§ Exercise objective: Would you count how many lines of the material below hold the string "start"? Give only the number.

§ Supplied data:

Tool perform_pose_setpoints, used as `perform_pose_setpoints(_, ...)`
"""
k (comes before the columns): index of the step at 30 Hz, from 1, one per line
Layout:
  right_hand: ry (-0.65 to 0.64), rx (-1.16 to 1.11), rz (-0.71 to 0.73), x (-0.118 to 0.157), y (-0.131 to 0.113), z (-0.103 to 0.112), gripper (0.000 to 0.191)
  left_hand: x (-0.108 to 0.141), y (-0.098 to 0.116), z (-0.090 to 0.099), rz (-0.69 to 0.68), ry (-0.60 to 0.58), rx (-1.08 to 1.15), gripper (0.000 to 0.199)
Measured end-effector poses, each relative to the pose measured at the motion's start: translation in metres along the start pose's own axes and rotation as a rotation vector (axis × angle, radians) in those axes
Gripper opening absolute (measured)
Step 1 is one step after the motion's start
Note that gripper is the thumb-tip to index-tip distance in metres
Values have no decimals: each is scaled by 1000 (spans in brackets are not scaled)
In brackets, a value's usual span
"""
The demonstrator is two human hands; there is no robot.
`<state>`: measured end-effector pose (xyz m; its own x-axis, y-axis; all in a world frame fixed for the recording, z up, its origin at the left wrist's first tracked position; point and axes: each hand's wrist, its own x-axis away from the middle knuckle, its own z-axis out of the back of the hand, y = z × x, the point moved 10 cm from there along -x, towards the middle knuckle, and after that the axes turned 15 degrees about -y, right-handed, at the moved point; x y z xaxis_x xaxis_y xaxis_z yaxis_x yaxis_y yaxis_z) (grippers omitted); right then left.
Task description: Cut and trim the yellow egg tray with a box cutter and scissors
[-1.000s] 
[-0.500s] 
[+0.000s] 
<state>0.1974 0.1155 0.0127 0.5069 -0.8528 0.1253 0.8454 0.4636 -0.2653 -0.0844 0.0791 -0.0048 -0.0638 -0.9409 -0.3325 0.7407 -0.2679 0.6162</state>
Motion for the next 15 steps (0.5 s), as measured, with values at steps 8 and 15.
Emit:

§ Solution to this task: 2